I need to parse files generated by a third-party application. Using ANTLR, I have constructed a parser that seemed to work fine, until I hit the following snag.
The file type is line-based and uses several keywords to define a hierarchical structure; so-called ‘blocks’, which themselves can have sub-blocks, and so on. Depending on the type of the current block, various lines have a special meaning, e.g. in one particular block, line #5 (relative to the block’s start) holds the author of the file, in another, line #3 is a file name, etc. All of these are essentially strings, i.e. the user can input anything they want for data when creating the file; but the fact that they are strings is known only implicitly, through the line number.

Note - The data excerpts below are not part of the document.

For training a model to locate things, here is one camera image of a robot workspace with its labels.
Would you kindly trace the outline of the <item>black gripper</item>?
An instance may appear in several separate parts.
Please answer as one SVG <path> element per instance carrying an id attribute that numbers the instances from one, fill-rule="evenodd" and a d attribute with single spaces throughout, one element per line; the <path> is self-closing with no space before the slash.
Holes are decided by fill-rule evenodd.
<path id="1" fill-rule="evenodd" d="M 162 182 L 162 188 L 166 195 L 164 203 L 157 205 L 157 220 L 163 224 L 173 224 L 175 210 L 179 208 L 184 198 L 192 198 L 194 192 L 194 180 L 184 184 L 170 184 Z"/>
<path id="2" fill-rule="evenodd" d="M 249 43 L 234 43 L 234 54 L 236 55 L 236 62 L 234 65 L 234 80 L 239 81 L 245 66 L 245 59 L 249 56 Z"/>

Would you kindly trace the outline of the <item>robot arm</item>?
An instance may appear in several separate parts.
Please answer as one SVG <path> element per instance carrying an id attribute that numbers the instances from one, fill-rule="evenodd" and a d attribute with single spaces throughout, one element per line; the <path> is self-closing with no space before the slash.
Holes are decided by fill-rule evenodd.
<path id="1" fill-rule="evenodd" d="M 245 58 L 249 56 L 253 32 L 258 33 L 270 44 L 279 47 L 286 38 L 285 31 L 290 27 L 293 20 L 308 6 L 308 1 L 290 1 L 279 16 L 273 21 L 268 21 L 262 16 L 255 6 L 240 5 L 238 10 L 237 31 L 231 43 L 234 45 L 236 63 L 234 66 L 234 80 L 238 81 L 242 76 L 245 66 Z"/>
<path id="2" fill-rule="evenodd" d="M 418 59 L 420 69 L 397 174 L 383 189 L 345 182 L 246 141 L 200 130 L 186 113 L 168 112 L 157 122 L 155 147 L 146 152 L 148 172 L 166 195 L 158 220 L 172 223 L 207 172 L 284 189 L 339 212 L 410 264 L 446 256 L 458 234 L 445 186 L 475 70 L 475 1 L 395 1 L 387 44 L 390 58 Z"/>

Because there are no quotation marks or anything to identify these strings by, my lexer occasionally tokenizes part of these texts (like numbers, or words that are identical to keywords), with the result that I can’t reliably reconstruct the original strings from the tokens in the parser’s rules.
Is it possible to handle this kind of file with a parser generator like I’m trying to? Since I am not very well-versed in parser construction, I hope there is a simple workaround or feature of ANTLR that will help overcome this small issue.
Do not use ANTLR or Yacc or any other similar tool for parsing such a grammar (with no distinct and context-independent set of pre-defined tokens).
A lexerless approach (like Packrat, or any other way of interpreting PEGs) would be better.
There are many Packrat implementations around, and it is not that difficult to code an ad hoc recursive descent PEG parser in any language, without any third party tools, especially for a trivial grammar with no specific performance requirements.